At 8 a.m. two buses and two vans packed with immigrants pulled up alongside the plane. ICE agent Roland Pastramo boarded each vehicle, clutching a clipboard with passenger names. “Good morning,” he said loudly in Spanish, and the deportees returned the greeting. “Your flying time to Guatemala City will be 2.5 hours….Watch your step. Good luck.”
Each passenger is entitled to 40 pounds of luggage, which is carefully labeled. The tag on a big, black duffel bag loaded onto the flight to Guatemala listed the following contents: microwave, toys, VCR and an electric saw. “We don’t charge them for bringing more because many passengers have only a couple of pounds to their name,” said Pat Reilly, an ICE spokeswoman. Most people trying to sneak into the U.S. carry only a backpack.
While security agents loaded the plane with the immigrants’ belongings, others frisked the passengers, who descended, one by one, from the bus with their hands behind their head. After a body pat, the agents inspected the passengers’ shoes, checked their mouths, released their arms and sent them on to the plane.
It was the maiden flight for many of the deportees. Safety procedures appeared on a video in Spanish; there was no movie.

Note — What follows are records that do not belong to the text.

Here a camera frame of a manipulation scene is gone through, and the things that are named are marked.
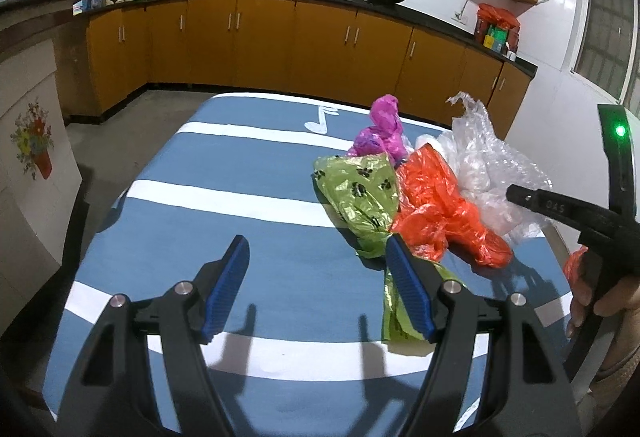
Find clear bubble wrap sheet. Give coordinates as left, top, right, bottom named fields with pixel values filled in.
left=416, top=92, right=552, bottom=246

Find red trash basket with liner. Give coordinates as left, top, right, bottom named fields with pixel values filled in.
left=563, top=246, right=588, bottom=285

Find lower wooden kitchen cabinets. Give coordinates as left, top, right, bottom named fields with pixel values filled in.
left=54, top=0, right=537, bottom=135

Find right hand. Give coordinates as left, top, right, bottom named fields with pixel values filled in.
left=567, top=277, right=639, bottom=345

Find small orange plastic bag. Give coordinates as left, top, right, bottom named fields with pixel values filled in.
left=390, top=144, right=513, bottom=268

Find blue white striped tablecloth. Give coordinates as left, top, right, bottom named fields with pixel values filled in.
left=41, top=92, right=574, bottom=435

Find flower sticker cabinet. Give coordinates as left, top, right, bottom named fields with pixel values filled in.
left=0, top=36, right=84, bottom=297

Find red bag on counter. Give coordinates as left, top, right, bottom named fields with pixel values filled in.
left=474, top=3, right=521, bottom=55

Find magenta plastic bag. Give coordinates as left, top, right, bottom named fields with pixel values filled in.
left=347, top=94, right=408, bottom=166

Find yellow-green paw print bag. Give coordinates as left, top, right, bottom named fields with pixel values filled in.
left=311, top=152, right=464, bottom=345

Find window with frame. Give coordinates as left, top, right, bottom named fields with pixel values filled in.
left=574, top=0, right=639, bottom=116

Security agent Victoria Taylor, who is learning Spanish, encouraged passengers to lean their seats back “for more comfort.” A flight nurse (there is always one on board) distributed medication to those who required it, in accordance with directives from detention centers.
Halfway through the flight, security agents handed out box lunches: a bologna sandwich, potato chips, orange juice and a bag of carrots. When asked about the food quality, passenger Veronica Garcia grimaced and shook her head. Another passenger, Judy Novoa, nibbled at the edges of the sandwich and decided, “It’s OK.”

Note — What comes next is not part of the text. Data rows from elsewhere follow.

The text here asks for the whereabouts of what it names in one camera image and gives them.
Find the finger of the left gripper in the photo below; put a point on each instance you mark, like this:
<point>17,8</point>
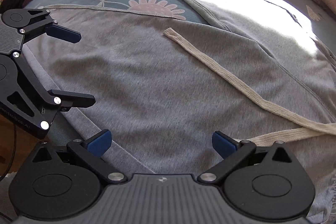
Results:
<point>63,33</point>
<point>72,99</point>

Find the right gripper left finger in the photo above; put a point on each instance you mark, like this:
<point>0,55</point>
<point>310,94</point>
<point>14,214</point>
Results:
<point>88,153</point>

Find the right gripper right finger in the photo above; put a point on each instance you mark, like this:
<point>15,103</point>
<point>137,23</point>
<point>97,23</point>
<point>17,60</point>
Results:
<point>235,154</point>

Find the grey sweatpants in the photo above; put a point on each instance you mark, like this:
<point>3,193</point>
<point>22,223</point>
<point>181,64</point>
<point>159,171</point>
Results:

The passengers, who sat quietly or napped, said they had come to the U.S. hoping to work in Maryland, Massachusetts and Mississippi, among other places.

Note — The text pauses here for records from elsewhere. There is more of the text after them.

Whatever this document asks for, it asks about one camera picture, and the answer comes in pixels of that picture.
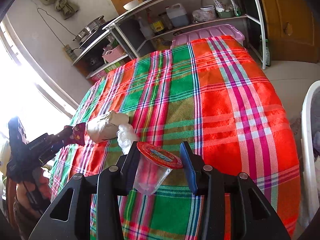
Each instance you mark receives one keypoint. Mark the white round trash bin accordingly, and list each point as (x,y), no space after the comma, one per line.
(310,126)

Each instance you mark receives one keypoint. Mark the pink plastic basket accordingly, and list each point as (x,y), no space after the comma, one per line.
(111,54)

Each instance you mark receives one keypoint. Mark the clear cup red lid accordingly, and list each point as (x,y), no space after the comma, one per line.
(154,166)

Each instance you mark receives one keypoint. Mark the clear plastic bag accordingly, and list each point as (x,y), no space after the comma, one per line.
(125,137)

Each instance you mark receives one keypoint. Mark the white power strip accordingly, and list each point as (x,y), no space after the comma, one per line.
(69,52)

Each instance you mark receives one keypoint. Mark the steel steamer pot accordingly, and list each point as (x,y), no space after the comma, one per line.
(89,29)

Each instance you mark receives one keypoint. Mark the white metal shelf rack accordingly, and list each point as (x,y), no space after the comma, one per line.
(132,31)

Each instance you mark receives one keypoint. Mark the red green plaid tablecloth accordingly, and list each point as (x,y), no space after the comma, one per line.
(210,93)

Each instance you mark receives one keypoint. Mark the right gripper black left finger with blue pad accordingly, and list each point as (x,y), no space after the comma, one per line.
(69,215)

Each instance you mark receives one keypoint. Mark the dark sauce bottle yellow label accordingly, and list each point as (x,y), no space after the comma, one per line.
(156,24)

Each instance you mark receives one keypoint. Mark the pink lid storage box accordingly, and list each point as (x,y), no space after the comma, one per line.
(218,30)

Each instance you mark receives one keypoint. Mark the beige paper bag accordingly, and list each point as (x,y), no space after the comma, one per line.
(104,127)

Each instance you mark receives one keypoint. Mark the green glass bottle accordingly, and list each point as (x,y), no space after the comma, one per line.
(268,54)

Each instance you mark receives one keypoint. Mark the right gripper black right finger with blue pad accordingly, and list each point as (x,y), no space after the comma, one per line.
(252,215)

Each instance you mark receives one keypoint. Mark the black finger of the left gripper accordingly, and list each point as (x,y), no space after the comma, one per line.
(51,152)
(61,136)

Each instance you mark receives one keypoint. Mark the white bowl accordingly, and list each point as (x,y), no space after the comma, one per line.
(131,5)

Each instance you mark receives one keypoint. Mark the clear oil jug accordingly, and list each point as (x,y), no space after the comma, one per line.
(178,15)

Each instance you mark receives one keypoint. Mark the purple milk carton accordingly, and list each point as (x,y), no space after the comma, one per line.
(78,135)

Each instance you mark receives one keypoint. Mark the person's left hand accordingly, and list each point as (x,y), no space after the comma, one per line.
(21,194)

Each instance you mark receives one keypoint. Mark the wooden door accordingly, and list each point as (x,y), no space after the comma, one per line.
(292,30)

FOR A MAP OF THE FLIGHT PATTERNS FOR THE ICE FLIGHTS, GO TO WSJ.COM and scroll down to this section of the article.
Ms. Garcia, a repeat customer, said she was just one hour outside Houston when her pickup truck was intercepted. Ms. Novoa, 20 years old, said she was arrested on a train near San Antonio. “I was willing to do any dignified job,” she said, explaining that she had paid $5,000 to be smuggled from Guatemala to the U.S.
A handful of passengers onboard had been arrested as they tried to exit the U.S. on their own volition.
Having built a house in his native village with dollars sent home from Florida over three years, pellet-factory worker Saul Benjamin decided it was time to return to Guatemala. “I wanted to be with my family,” said the father of two.
At the U.S.-Mexico border, he planned to hop on a bus to Guatemala. But he said Mexican immigration authorities demanded a $500 payment in lieu of the required transit pass. He couldn’t afford to pay the bribe, so Mr. Benjamin said the Mexican agents handed him over to U.S. Border Patrol. All told, he said, he got stuck for a month in a detention facility. “If I had deported myself as planned, I would have been home weeks ago,” he said.
Homecomings can still be sweet, despite the circumstances. When the plane touched down in Guatemala, many passengers applauded. Exiting the airplane, some made the sign of the cross or kissed the ground.
A Guatemalan foreign-ministry official declared, “Welcome home,” and informed the arrivals that they had free access to a phone, a money-changing service and vans to the central bus station. “If you used a different name in the U.S., please give us your real name,” the official told the crowd. “There is no problem.”